He nodded. “You tell me what to do—chop, fry, whatever. I got you. You work your magic.” His eyes glittered as something unspoken passed between us. He knew I needed this. We were both standing there, on the precipice of a completely new life. After tonight, nothing would be the same. So the simpleness of being in a kitchen, cooking with Kane, meant everything.
“I need onions diced.”
“Yes, Chef.” His eyes held mine for a long moment.
Then we cooked.
Our last meal as Kane and Avery.
The next one we had, we’d be Mom and Dad.
An insane idea.
Yet somehow perfect.
I hadn’t wanted the epidural.
Not because I was some kind of martyr. I trusted modern medicine and firmly believed that women shouldn’t have to suffer through labor when they’d already suffered through a pregnancy and would be suffering through the recovery and whatever other demands society had for them.
I believed every woman had the right to experience childbirth in their own way, with as little pain as possible.
But I’d also read up about the more prudent, realistic parts of labor. And I wanted it to be as quick and as efficient as it could be. Statistically, labor could last longer if an epidural was administered.
Also, I might’ve been arrogant about my threshold for pain.
I’d endured my fair share of it. My training ensured that my power of will was ironclad and that I never gave up. I set the expectation for myself that I wasn’t going to get an epidural, and I’d intended to stick with it.

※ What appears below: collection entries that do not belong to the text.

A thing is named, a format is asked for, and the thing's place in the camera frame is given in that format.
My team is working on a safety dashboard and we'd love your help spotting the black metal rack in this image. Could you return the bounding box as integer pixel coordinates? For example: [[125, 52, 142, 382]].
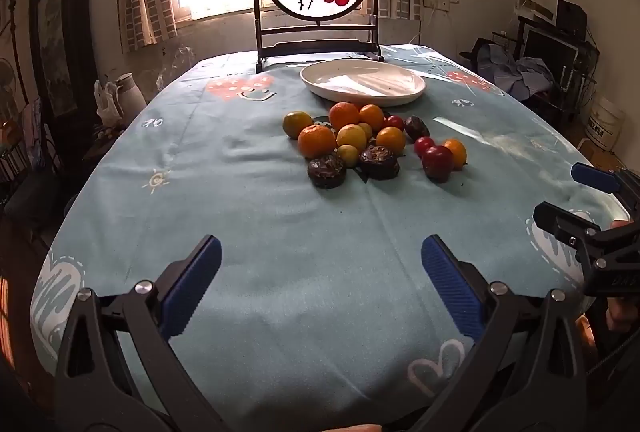
[[517, 15, 601, 128]]

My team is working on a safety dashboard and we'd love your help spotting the white jug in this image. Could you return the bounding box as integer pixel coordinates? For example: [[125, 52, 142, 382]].
[[116, 72, 147, 117]]

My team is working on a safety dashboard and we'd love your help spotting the yellow lemon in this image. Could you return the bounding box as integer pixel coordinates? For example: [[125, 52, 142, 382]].
[[336, 123, 368, 150]]

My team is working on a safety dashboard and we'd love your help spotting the brown chestnut top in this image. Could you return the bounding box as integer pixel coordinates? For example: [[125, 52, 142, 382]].
[[404, 115, 431, 142]]

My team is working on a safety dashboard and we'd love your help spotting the dark framed picture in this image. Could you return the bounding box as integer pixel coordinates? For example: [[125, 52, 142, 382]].
[[29, 0, 97, 119]]

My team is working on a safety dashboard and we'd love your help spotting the pile of clothes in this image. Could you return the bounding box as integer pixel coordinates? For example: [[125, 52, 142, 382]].
[[472, 40, 557, 102]]

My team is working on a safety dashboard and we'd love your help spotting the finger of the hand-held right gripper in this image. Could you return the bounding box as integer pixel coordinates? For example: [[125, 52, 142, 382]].
[[533, 202, 608, 263], [571, 162, 640, 200]]

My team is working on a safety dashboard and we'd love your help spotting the white bucket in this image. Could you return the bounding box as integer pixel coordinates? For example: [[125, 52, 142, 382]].
[[588, 96, 627, 153]]

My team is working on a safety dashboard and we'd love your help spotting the light blue printed tablecloth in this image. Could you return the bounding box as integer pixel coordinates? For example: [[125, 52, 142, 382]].
[[30, 43, 632, 432]]

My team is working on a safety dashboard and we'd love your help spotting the smooth orange citrus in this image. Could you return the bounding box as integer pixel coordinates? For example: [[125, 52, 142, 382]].
[[444, 138, 468, 170], [359, 104, 385, 131], [376, 126, 406, 154]]

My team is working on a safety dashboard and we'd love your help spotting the bumpy orange tangerine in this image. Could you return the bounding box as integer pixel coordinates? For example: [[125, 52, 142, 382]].
[[298, 124, 337, 159]]

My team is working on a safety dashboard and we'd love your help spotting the white plastic bag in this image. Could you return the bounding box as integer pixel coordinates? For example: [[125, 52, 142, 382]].
[[94, 81, 123, 123]]

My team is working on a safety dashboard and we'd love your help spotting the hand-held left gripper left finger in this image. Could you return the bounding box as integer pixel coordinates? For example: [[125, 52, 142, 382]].
[[54, 235, 222, 432]]

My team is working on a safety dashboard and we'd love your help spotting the deep orange bumpy orange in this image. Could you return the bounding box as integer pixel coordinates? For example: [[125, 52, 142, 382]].
[[328, 102, 361, 131]]

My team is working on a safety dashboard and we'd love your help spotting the white round plate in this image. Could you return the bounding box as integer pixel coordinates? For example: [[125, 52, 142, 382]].
[[300, 59, 427, 108]]

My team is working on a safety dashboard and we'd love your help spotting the yellow round citrus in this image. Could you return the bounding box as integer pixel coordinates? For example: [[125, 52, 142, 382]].
[[283, 111, 315, 139]]

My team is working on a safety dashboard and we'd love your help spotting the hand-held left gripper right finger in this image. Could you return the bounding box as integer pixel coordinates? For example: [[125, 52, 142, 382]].
[[421, 235, 590, 432]]

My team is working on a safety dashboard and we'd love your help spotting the dark monitor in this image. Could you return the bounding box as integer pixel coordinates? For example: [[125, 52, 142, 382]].
[[522, 26, 581, 69]]

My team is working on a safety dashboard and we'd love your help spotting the dark red tomato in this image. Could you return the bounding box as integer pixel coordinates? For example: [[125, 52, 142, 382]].
[[422, 145, 454, 184]]

Which was an absolutely stupid fucking idea.
I had heard about people who said inductions were dramatically more painful than natural labor. I’d taken this into account, but I’d also thought that pain was pain. I knew logically it couldn’t kill me, and I had my breathing exercises; I would focus on those, and I’d be fine.
And I was indisputably wrong.
I was in the tub. Initially, I hadn’t planned on using the birthing tub. But it was one of the ways to help reduce the pain without drugs. Something I found to be pure bullshit after floating around in there, still three centimeters dilated after hours. After what felt like years.
Three centimeters meant that I had more hours ahead of me. Of that pain. Pain that felt like my body was splitting in two. My contractions had been coming every minute for … God knew how long.
Kane was at my side, as he had been the entire time. Massaging my back, holding my hand, brushing hair from my face. He’d been steadfast, calm, tender. All of the things you’d want in a birth partner. Yet I barely paid any attention to him due to the pain. Even Kane ‘The Devil’ Rhodes couldn’t manage to anchor me in that sea of agony.
“I need the epidural,” I ground out to him from the tub.
There was a nurse kneeling beside me, her hands in the water, holding the two monitors on my stomach to ensure the baby was still okay. She was. Her heartbeat was steady. Apparently, she was as calm as could be while her mother was fighting for her life.
Kane’s eyes were clear on mine, though I saw the edge of worry there.
We’d talked about this.
“If I say I need the epidural, you need to tell me no,” I’d said while rubbing oil onto my stomach.
“Me, tell you no? Absolutely fucking not.” Kane didn’t even take a moment to consider his response, the words rushing past his lips as he swatted my hands away so he could rub in the oil for me. It was one of his favorite tasks. “If you’re in pain that you can’t handle and there’s a medicine available that will make that pain go away, I am in full support of a professional administering it.”
“I can handle it.” I pursed my lips. “Women have been handling it for millions of years. But knowing that it’s available in the back of my mind, I may falter.”
“Chef, you won’t falter.” He paused so he could look up at me. “And again, asking for medicine is not faltering or failure, just so you know.”
I let out a deep sigh. “Yes, whatever. But this is my request. That you remind me of my birth plan and that I can do it without the epidural.”
Kane’s brow furrowed. “I’ll remind you.”